• **EXERCISE INSTRUCTIONS**: Your answer must be a word-for-word copy of the data.

════════

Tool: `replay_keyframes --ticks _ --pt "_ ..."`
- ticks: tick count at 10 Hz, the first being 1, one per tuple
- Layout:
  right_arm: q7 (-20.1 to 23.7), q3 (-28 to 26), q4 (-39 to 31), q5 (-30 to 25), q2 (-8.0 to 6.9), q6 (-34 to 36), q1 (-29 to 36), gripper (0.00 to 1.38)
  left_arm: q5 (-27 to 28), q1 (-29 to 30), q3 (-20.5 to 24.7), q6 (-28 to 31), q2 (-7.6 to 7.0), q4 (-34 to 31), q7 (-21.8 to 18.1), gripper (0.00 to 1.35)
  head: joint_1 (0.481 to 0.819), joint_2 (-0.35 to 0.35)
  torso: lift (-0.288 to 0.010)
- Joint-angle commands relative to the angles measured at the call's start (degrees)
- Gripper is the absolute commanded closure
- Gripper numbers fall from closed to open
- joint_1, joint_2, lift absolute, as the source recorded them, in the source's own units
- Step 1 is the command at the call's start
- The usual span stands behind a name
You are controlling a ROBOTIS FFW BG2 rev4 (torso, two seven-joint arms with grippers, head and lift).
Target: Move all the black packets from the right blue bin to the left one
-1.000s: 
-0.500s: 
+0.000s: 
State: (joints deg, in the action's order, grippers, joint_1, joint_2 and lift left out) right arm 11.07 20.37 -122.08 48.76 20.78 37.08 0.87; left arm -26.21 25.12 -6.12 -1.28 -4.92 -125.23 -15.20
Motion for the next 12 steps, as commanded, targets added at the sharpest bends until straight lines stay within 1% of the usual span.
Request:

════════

• **SOLUTION FOR THIS EXERCISE**:
Tool: `replay_keyframes --ticks _ --pt "_ ..."`
- ticks: tick count at 10 Hz, the first being 1, one per tuple
- Layout:
  right_arm: q7 (-20.1 to 23.7), q3 (-28 to 26), q4 (-39 to 31), q5 (-30 to 25), q2 (-8.0 to 6.9), q6 (-34 to 36), q1 (-29 to 36), gripper (0.00 to 1.38)
  left_arm: q5 (-27 to 28), q1 (-29 to 30), q3 (-20.5 to 24.7), q6 (-28 to 31), q2 (-7.6 to 7.0), q4 (-34 to 31), q7 (-21.8 to 18.1), gripper (0.00 to 1.35)
  head: joint_1 (0.481 to 0.819), joint_2 (-0.35 to 0.35)
  torso: lift (-0.288 to 0.010)
- Joint-angle commands relative to the angles measured at the call's start (degrees)
- Gripper is the absolute commanded closure
- Gripper numbers fall from closed to open
- joint_1, joint_2, lift absolute, as the source recorded them, in the source's own units
- Step 1 is the command at the call's start
- The usual span stands behind a name
You are controlling a ROBOTIS FFW BG2 rev4 (torso, two seven-joint arms with grippers, head and lift).
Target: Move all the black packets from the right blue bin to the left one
-1.000s: 
-0.500s: 
+0.000s: 
State: (joints deg, in the action's order, grippers, joint_1, joint_2 and lift left out) right arm 11.07 20.37 -122.08 48.76 20.78 37.08 0.87; left arm -26.21 25.12 -6.12 -1.28 -4.92 -125.23 -15.20
Motion for the next 12 steps, as commanded, targets added at the sharpest bends until straight lines stay within 1% of the usual span.
Request:

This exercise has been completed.